Patricide [5]

Portada original de Patricide, de Joyce Carol OatesNOVELA CORTA
(EE.UU., 2012, 98 páginas)
Joyce Carol OatesA Joyce Carol Oates la puedes describir con dos adjetivos que normalmente la crítica considera incompatibles: prolífica y prestigiosa; y en su caso, ambos son verdad. “Patricide” es (por poco tiempo) su última obra, y como tantos otros, Joyce se ha apuntado al libro digital y esta novela corta sólo está disponible en ese formato. En ella la autora estudia la relación de amor-odio entre una hija de mediana edad y su padre.

   Lou Marks es la decana de una universidad de Nueva York que se encarga de realizar las tareas cotidianas de su anciano padre, el prestigiosísimo escritor Roland Marks, ganador del Nobel.

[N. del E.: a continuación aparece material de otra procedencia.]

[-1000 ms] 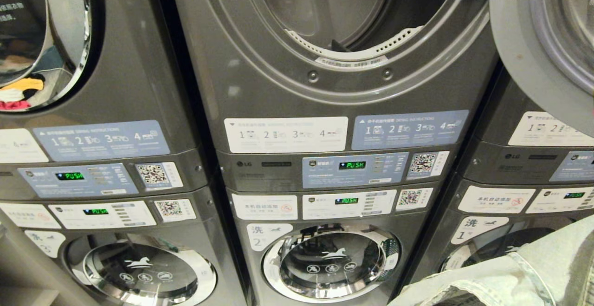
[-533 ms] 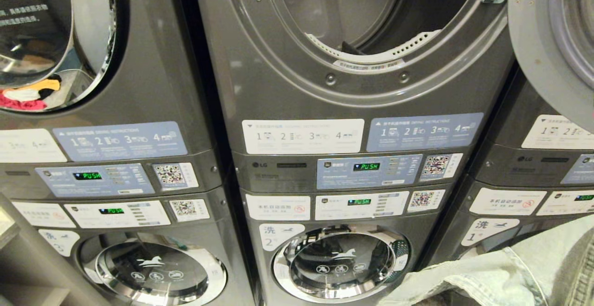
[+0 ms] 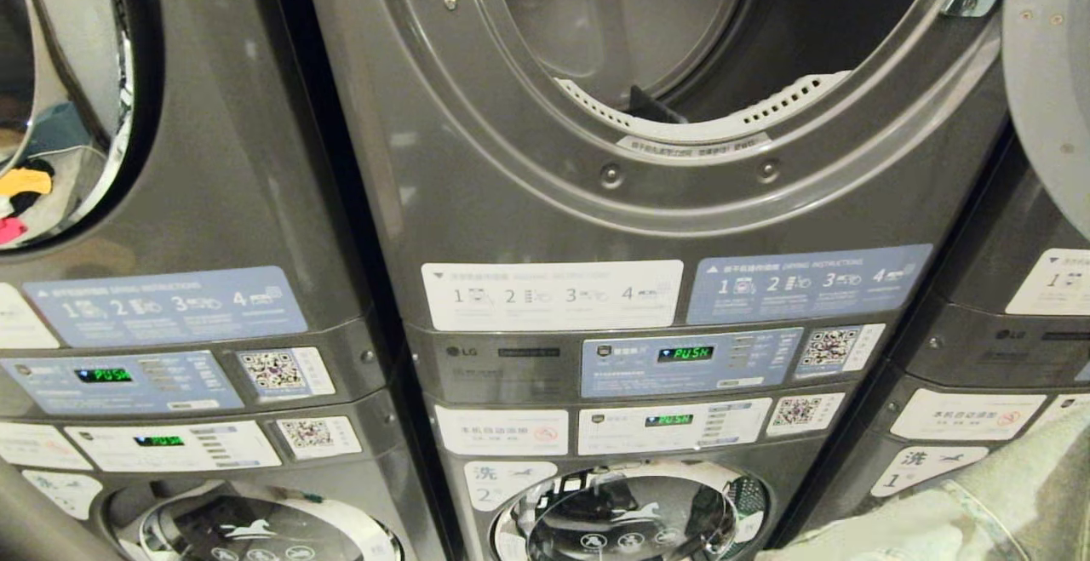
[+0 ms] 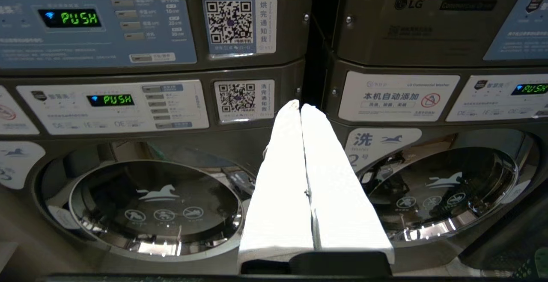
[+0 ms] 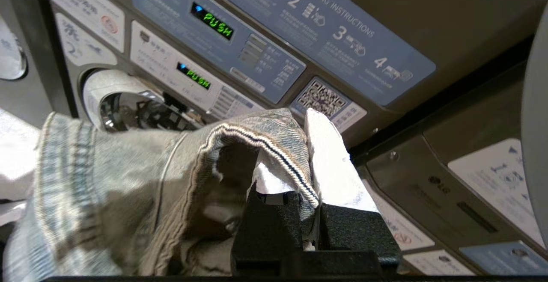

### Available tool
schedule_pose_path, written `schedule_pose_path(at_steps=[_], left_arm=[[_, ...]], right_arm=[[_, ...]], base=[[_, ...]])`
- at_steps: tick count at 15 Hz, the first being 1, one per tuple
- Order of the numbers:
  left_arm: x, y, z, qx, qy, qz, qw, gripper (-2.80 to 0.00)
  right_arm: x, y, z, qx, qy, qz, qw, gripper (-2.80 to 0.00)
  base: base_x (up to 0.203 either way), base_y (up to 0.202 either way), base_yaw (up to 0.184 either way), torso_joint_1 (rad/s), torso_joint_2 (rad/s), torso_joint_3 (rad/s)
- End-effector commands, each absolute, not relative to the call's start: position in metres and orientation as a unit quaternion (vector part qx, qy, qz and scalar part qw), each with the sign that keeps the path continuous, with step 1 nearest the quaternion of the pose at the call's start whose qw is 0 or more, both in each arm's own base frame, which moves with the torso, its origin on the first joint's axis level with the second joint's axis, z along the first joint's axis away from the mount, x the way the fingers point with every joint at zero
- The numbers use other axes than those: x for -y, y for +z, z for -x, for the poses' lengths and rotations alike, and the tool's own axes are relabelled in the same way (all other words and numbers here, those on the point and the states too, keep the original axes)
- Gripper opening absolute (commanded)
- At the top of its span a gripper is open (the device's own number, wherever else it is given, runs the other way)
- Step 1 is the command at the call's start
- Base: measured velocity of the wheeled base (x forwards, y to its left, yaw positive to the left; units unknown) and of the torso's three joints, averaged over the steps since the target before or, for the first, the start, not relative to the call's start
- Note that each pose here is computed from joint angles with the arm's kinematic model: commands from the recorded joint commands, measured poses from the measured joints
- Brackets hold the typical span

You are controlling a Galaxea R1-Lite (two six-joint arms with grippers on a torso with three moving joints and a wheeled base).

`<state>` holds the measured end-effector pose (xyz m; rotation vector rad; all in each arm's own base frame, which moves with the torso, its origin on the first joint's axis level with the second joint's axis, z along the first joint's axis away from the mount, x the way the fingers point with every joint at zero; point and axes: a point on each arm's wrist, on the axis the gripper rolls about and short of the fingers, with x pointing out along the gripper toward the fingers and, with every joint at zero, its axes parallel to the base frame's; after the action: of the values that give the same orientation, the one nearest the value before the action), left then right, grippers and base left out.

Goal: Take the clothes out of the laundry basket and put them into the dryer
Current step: Put the clothes in the dryer

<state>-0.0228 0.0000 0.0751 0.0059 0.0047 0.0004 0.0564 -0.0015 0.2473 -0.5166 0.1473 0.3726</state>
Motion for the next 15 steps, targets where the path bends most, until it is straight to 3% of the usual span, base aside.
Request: schedule_pose_path(at_steps=[1, 4, 15], left_arm=[[0.0000, 0.0746, 0.0227, -0.003, 0.001, -0.003, 1.000, -2.80], [0.0000, 0.0746, 0.0227, -0.003, 0.001, -0.003, 1.000, -2.80], [0.0000, 0.0746, 0.0227, -0.003, 0.002, -0.003, 1.000, -2.80]], right_arm=[[0.0015, 0.2466, -0.0564, -0.072, 0.185, 0.255, 0.946, -2.80], [0.0015, 0.2456, -0.0565, -0.074, 0.186, 0.254, 0.946, -2.80], [0.0015, 0.2443, -0.0566, -0.076, 0.187, 0.254, 0.946, -2.80]], base=[[0.191, 0.000, -0.002, 0.043, -0.08, -0.040], [0.162, 0.000, 0.001, 0.066, -0.11, -0.058], [0.000, 0.000, 0.000, 0.060, -0.12, -0.058]])
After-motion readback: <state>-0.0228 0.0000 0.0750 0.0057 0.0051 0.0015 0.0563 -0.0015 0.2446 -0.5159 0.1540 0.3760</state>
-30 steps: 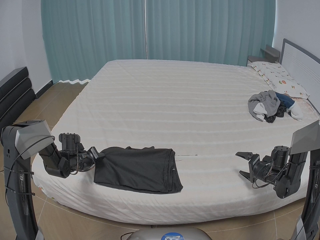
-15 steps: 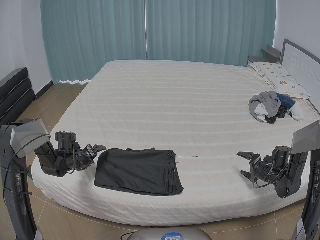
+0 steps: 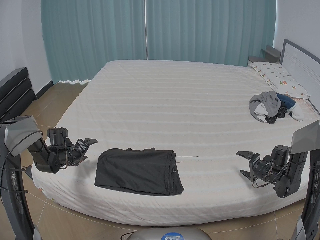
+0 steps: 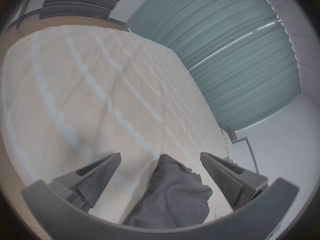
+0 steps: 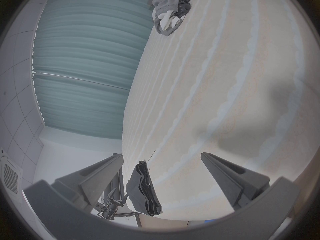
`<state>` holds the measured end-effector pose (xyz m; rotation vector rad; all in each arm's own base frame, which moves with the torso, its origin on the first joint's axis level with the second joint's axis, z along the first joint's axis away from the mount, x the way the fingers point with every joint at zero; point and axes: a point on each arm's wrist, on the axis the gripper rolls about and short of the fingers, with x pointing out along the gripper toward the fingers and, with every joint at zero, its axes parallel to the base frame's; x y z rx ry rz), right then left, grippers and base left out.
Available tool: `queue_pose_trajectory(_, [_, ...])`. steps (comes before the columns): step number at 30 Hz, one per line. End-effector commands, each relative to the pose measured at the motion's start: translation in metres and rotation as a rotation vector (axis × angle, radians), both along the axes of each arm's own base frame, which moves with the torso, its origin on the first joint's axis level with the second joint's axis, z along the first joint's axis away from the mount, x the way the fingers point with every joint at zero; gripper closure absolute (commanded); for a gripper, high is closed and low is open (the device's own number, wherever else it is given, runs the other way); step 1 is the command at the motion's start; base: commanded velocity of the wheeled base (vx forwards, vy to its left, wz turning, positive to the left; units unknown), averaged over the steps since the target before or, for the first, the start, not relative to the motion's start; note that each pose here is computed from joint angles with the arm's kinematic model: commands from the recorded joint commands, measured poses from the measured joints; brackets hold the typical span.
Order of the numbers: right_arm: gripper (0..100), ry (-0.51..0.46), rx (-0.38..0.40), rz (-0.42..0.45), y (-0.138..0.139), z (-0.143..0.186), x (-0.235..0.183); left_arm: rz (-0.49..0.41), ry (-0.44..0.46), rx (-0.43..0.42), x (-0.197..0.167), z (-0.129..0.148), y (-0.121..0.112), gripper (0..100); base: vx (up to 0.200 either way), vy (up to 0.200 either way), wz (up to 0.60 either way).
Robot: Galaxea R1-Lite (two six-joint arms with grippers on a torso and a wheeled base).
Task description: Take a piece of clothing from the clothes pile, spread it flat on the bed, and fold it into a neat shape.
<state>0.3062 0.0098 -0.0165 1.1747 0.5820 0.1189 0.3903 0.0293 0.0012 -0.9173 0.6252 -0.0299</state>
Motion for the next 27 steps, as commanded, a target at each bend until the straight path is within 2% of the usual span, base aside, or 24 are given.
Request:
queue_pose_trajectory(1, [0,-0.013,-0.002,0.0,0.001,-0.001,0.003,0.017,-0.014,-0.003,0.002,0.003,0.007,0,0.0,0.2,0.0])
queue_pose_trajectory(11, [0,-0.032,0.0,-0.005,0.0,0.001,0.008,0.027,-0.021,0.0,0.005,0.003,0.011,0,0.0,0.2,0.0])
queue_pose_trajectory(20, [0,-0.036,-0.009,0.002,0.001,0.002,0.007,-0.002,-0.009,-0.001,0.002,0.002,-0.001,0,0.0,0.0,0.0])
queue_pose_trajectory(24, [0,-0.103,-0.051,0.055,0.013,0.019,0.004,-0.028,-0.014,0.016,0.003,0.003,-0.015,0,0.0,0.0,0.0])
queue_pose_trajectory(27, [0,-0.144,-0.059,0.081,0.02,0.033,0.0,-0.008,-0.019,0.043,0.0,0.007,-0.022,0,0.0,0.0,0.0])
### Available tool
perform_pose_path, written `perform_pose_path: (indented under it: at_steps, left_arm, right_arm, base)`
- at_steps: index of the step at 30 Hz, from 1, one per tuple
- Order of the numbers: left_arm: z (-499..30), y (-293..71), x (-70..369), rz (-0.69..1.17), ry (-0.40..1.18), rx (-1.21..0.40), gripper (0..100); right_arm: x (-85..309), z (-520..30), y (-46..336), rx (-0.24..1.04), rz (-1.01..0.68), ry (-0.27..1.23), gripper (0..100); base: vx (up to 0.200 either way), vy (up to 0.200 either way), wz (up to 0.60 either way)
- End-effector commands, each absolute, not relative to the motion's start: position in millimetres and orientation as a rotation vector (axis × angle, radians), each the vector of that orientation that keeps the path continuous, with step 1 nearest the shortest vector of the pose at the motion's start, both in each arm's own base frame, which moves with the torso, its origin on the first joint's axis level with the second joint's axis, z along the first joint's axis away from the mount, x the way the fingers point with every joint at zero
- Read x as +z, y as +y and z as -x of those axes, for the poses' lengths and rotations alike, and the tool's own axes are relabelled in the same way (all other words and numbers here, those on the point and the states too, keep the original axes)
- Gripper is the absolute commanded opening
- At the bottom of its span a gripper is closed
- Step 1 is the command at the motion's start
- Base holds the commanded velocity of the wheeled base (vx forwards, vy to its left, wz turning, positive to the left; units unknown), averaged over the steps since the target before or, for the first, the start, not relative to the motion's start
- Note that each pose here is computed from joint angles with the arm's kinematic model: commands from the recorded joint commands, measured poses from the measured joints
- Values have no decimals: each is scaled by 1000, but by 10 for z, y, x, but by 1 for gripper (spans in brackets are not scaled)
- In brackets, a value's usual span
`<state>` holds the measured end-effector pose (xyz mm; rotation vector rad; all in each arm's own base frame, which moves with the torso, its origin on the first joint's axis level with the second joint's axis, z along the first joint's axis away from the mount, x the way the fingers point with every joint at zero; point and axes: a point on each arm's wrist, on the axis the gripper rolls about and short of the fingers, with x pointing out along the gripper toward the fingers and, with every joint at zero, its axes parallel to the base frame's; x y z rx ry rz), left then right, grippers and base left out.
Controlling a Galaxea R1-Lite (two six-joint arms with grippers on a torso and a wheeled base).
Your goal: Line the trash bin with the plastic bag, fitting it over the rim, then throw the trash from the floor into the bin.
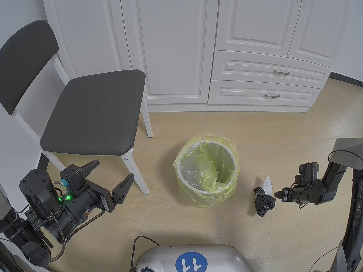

Lou, que ve morir a su padre tras caerse por unas escaleras en mal estado, rememora sus últimos meses de vida, en los que Roland se enamoró de una chica de 24 años; y cómo ella fue repasando su vida juntos y el miedo que le entró a que la nueva chica se casara con su padre y le quitara el puesto de albacea de su testamento…
   “Patricide” no me parece una novela acaba; me parece más una versión en la que la autora estaba buscando la historia que quería contar, escarbando en la relación de los personajes, y le falta estructurar todo para que funcione la ironía del final y no parezca que son recuerdos o intenciones (como lo de perder ser el albacea) que no van a ninguna parte.
   Al ser de Oates, la
novela corta está muy bien escrita y la autora, pasando constantemente del
presente al pasado, te dibuja perfectamente a los personajes; logrando
justificar por qué esa hija sigue atendiendo a su repugnante padre, y por qué
el padre resulta fascinante a las mujeres. Pero a esta obra le falta
estructura: da la sensación de que Oates se puso a escribir y fue descubriendo
progresivamente cómo eran esos personajes y cuál era su relación, y al mismo
tiempo se le fue ocurriendo una trama mínima (la muerte de Roland) y la cerraba
con una ironía que se sacaba de la manga. Una vez con todo este material, con
el que Oates descubría a sus personajes, haría falta una reescritura de la obra
para que tuviera una trama más clara que la que tiene (como está ahora, aparte
de no tener mucha fuerza, es tramposa por cómo empieza la novela), para que
tuviera una selección de los recuerdos a mantener, y para plantar pistas para
que la ironía del final funcionara (el final tiene toda la pinta de que se le
ocurrió a Oates sobre la marcha y le hizo gracia terminar de esa forma).